**WORK TO BE COMPLETED**.
Transcribe the entries below exactly, starting with the line that has "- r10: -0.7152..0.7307" and stopping after the line that has "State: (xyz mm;"; no pictures belong in the copy.

Dataset records:
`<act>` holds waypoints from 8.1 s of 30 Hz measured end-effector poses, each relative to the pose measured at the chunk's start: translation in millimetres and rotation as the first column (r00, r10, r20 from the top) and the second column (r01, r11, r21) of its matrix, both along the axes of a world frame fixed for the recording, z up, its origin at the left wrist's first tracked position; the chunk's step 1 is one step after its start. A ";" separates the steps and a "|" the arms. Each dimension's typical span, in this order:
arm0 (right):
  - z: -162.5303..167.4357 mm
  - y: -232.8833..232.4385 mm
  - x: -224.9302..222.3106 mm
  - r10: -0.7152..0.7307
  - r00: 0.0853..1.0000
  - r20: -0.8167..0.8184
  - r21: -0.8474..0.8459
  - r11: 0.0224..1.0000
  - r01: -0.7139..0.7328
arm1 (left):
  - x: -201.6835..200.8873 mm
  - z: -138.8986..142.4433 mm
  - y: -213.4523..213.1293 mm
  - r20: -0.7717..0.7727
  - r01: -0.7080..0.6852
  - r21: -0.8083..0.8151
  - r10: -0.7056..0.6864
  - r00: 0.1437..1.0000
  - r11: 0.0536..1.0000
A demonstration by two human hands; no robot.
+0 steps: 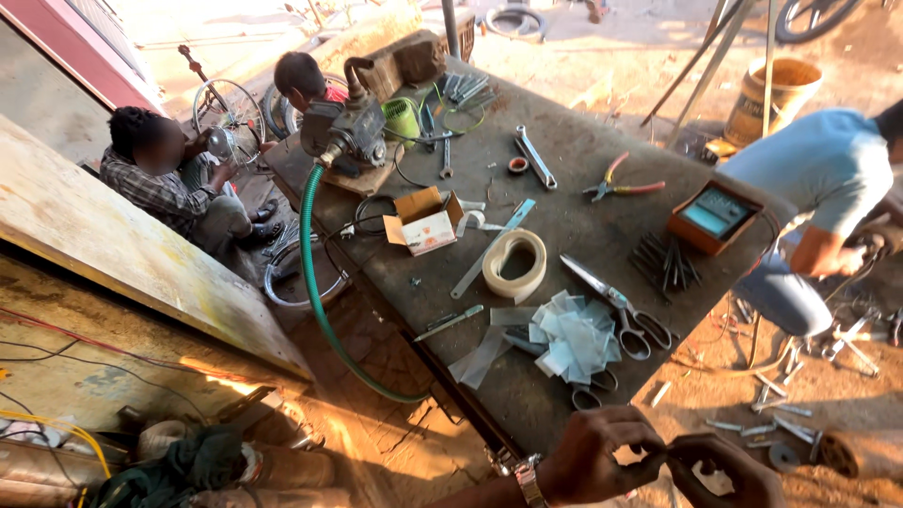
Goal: The person repeatedly picks up small metal screws and wraps each one individually in a small piece of translucent tape. The wrapped screws are placed on the workbench. The person continues this process for multiple screws throughout the clip.
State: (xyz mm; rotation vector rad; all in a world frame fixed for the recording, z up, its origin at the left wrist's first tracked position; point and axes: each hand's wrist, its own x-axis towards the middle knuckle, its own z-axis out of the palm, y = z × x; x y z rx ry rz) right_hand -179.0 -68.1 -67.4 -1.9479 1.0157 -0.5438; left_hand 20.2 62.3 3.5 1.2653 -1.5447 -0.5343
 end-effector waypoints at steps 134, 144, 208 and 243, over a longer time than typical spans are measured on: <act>46.4 58.5 2.7 -0.398 0.678 0.618 0.550 0.835 -0.011 | -38.7 -17.0 -22.2 -0.851 0.215 0.164 0.028 0.524 0.963; 37.0 62.5 9.8 -0.488 0.542 0.684 0.597 0.802 -0.031 | -41.1 -14.2 -21.1 -0.684 0.149 0.073 -0.059 0.727 0.986; 63.0 57.1 -6.2 -0.175 0.835 0.522 0.328 0.944 -0.008 | -25.1 -10.1 -12.4 -0.661 0.180 0.242 0.026 0.750 0.954; 73.0 58.8 -3.4 -0.162 0.919 0.360 0.022 0.986 0.165 | -18.9 11.5 -17.5 0.009 0.015 -0.036 -0.015 1.000 0.999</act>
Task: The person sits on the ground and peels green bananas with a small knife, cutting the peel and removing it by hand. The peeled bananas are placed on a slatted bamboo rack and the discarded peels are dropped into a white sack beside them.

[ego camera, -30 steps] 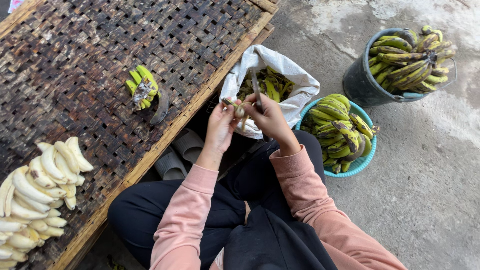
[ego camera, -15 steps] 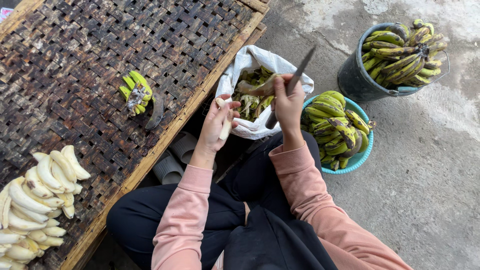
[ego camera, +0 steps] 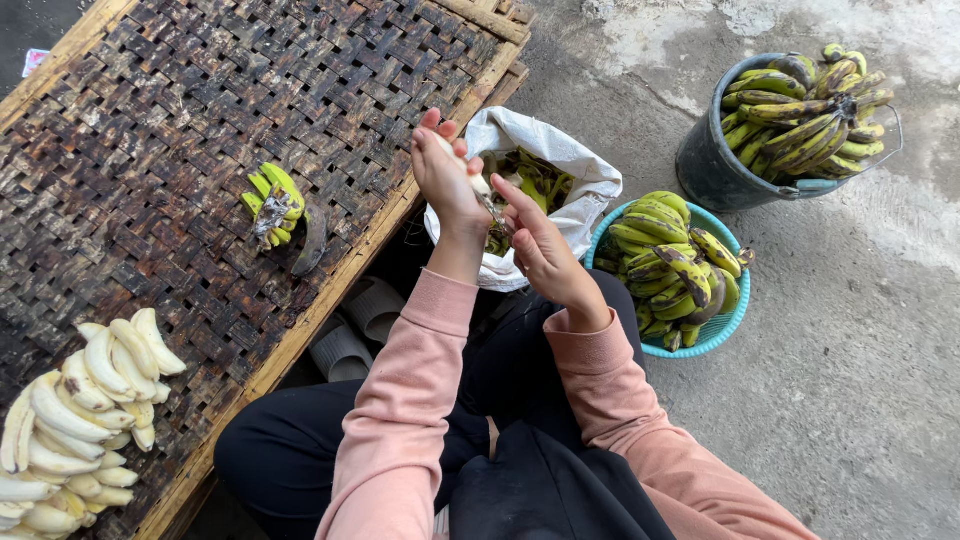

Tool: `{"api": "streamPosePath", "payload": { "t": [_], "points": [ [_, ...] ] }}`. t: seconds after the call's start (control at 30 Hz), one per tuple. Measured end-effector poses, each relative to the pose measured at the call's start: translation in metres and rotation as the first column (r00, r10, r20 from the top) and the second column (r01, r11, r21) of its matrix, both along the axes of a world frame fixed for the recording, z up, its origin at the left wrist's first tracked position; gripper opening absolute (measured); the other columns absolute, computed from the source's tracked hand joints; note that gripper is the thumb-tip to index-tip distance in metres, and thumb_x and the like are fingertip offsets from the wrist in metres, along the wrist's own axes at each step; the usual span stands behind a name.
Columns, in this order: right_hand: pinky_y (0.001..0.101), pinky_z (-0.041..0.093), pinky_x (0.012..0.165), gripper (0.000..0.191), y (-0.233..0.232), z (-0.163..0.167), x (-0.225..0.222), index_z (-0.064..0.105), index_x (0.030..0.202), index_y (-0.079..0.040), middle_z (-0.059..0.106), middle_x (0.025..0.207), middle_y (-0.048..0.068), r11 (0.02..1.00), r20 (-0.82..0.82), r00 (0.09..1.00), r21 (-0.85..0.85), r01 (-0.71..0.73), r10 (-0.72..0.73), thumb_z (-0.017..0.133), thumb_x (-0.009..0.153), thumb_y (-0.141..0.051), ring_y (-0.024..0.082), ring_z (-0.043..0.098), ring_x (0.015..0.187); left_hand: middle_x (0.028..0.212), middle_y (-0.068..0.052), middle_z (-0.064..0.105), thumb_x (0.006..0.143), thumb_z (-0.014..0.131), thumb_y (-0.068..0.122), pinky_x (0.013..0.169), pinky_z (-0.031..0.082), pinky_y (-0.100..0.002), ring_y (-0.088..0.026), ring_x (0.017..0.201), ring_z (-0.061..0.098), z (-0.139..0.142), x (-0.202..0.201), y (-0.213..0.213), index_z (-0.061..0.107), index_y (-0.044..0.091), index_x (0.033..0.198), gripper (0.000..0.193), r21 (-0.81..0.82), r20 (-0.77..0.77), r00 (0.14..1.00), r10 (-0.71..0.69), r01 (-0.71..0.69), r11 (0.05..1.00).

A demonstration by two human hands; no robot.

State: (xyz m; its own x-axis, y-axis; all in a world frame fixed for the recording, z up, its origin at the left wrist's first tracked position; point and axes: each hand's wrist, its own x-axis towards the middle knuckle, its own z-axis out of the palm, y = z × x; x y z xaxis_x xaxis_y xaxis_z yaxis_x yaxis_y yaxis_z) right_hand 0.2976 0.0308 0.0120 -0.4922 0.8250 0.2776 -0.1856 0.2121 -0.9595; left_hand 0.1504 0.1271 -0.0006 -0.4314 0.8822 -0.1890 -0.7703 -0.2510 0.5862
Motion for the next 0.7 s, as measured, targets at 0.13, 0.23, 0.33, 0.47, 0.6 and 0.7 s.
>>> {"api": "streamPosePath", "payload": {
  "t": [0.13,0.23,0.33,0.47,0.6,0.7],
  "points": [
    [0.0192,0.041,0.062,0.073,0.001,0.005,0.007,0.019,0.168,-0.011,0.045,0.114,-0.003,0.993,-0.122,0.991,-0.099,-0.067,0.055,0.046,0.111,-0.048,0.005,0.04,0.078,0.097,-0.002,0.05,0.111,0.036,0.035,0.051,0.038,-0.022,-0.007,0.071,0.045,0.014,0.006,0.006,0.054,0.011,0.12,0.031,-0.017,0.037,0.999,-0.007,0.008,1.0],
    [0.0187,0.04,0.061,0.072,0.001,0.007,0.009,0.021,0.166,-0.01,0.049,0.111,-0.002,0.996,-0.074,0.997,-0.083,-0.033,0.026,0.047,0.11,-0.046,0.005,0.041,0.072,0.093,-0.001,0.049,0.111,0.037,0.036,0.051,0.038,-0.023,-0.007,0.07,0.045,0.015,0.006,0.006,0.054,0.01,0.121,0.032,-0.019,0.061,0.998,0.0,0.001,1.0],
    [0.0213,0.042,0.068,0.064,0.001,0.009,0.009,0.03,0.165,-0.008,0.055,0.102,0.0,0.993,0.111,0.99,0.099,0.072,-0.083,0.047,0.113,-0.04,0.008,0.044,0.072,0.091,0.0,0.049,0.111,0.037,0.036,0.051,0.039,-0.022,-0.007,0.069,0.045,0.013,0.006,0.002,0.054,0.009,0.123,0.034,-0.004,0.044,0.999,-0.013,0.013,1.0],
    [0.0263,0.048,0.077,0.055,0.0,0.013,0.006,0.039,0.162,-0.006,0.058,0.093,0.002,0.96,0.181,0.972,0.262,0.101,-0.151,0.046,0.114,-0.034,0.012,0.052,0.079,0.09,0.0,0.049,0.111,0.038,0.037,0.05,0.039,-0.021,-0.006,0.069,0.044,0.017,0.007,-0.004,0.054,0.008,0.124,0.035,-0.011,0.032,0.999,-0.012,0.013,1.0],
    [0.0273,0.048,0.081,0.049,-0.003,0.014,0.002,0.038,0.159,-0.006,0.059,0.112,0.011,0.922,0.15,0.974,0.374,0.104,-0.171,0.045,0.117,-0.03,0.014,0.052,0.084,0.09,0.001,0.048,0.111,0.038,0.036,0.049,0.039,-0.02,-0.005,0.068,0.044,0.026,0.004,-0.01,0.053,0.008,0.124,0.034,0.008,-0.006,1.0,0.006,-0.006,1.0],
    [0.0261,0.047,0.076,0.053,-0.004,0.012,0.0,0.04,0.161,-0.007,0.056,0.089,0.003,0.957,0.208,0.964,0.27,0.105,-0.164,0.047,0.114,-0.03,0.012,0.05,0.078,0.09,0.001,0.048,0.112,0.037,0.036,0.049,0.038,-0.02,-0.005,0.068,0.043,0.034,0.002,-0.015,0.052,0.008,0.123,0.034,0.047,-0.013,1.0,0.018,-0.017,0.999]
  ]
}}
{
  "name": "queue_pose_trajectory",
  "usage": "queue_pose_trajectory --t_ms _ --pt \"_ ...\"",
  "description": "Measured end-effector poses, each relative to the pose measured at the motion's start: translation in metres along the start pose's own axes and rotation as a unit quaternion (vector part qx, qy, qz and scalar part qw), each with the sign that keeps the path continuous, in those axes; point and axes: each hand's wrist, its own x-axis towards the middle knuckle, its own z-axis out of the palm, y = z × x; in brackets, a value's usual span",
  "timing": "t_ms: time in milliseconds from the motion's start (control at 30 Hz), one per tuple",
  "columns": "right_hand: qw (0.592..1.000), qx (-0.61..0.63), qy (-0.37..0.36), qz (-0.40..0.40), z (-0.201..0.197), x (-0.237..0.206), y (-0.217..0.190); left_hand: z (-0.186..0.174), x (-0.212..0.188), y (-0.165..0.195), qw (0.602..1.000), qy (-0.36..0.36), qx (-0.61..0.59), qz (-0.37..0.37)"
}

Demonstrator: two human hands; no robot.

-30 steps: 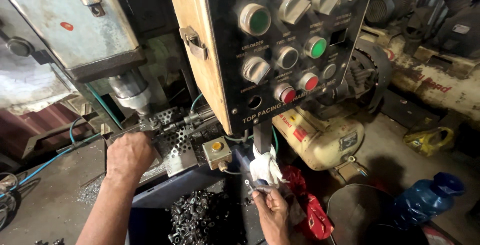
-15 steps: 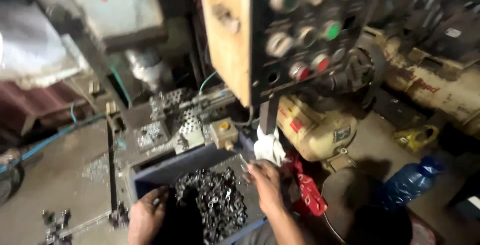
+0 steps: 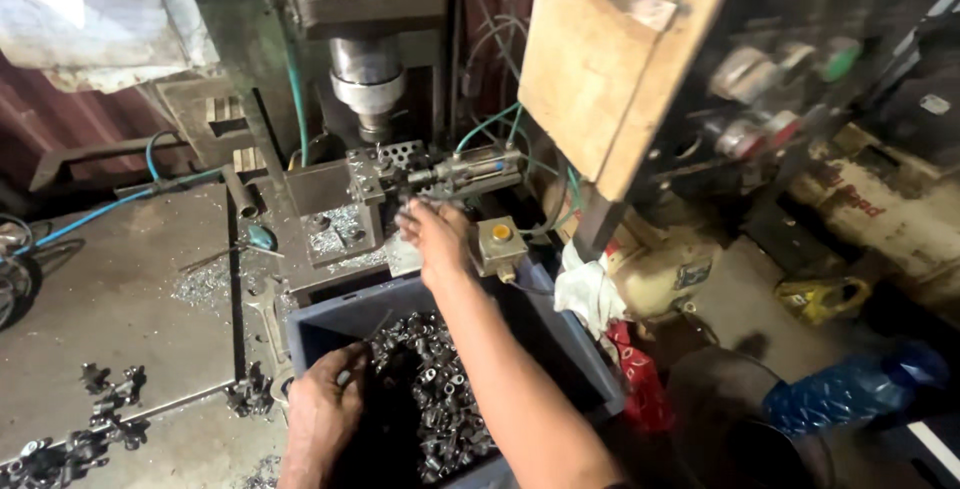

**RESPONSE TO THE TASK**.
  - r10: -0.7152..0.7307
  - r00: 0.0853..1.0000
  - r20: -0.8167..0.8184
  - r21: -0.8474..0.8459
  - r11: 0.0224..1.0000
  - r01: -0.7139..0.7328
arm1 (left):
  - x: -201.6835..200.8873 mm
  - z: -138.8986..142.4433 mm
  - y: -213.4523..213.1293 mm
  - r20: -0.7717..0.7727
  - r01: -0.7080..0.6852
  - r21: -0.8083..0.8151
  - r10: -0.7056..0.6864
  - r00: 0.1437..1.0000
  - r11: 0.0536..1.0000
A demonstration by two human hands; no robot.
+0 steps: 
Goal: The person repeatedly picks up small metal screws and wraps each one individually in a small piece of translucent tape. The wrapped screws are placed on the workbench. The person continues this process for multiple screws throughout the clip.
State: (xyz mm; rotation vector rad; all in a world frame fixed for the recording, z up, its origin at the left wrist's first tracked position; point and axes: each hand's wrist, its own x-axis towards the middle knuckle, its own z-axis out of the palm, y = z × x; x y z rx ry rz) right_hand -179.0 -68.1 -67.4 -1.9479 1.0157 -0.5438; left_hand 20.2 62.3 3.5 1.2653 -1.5447 -0.5343

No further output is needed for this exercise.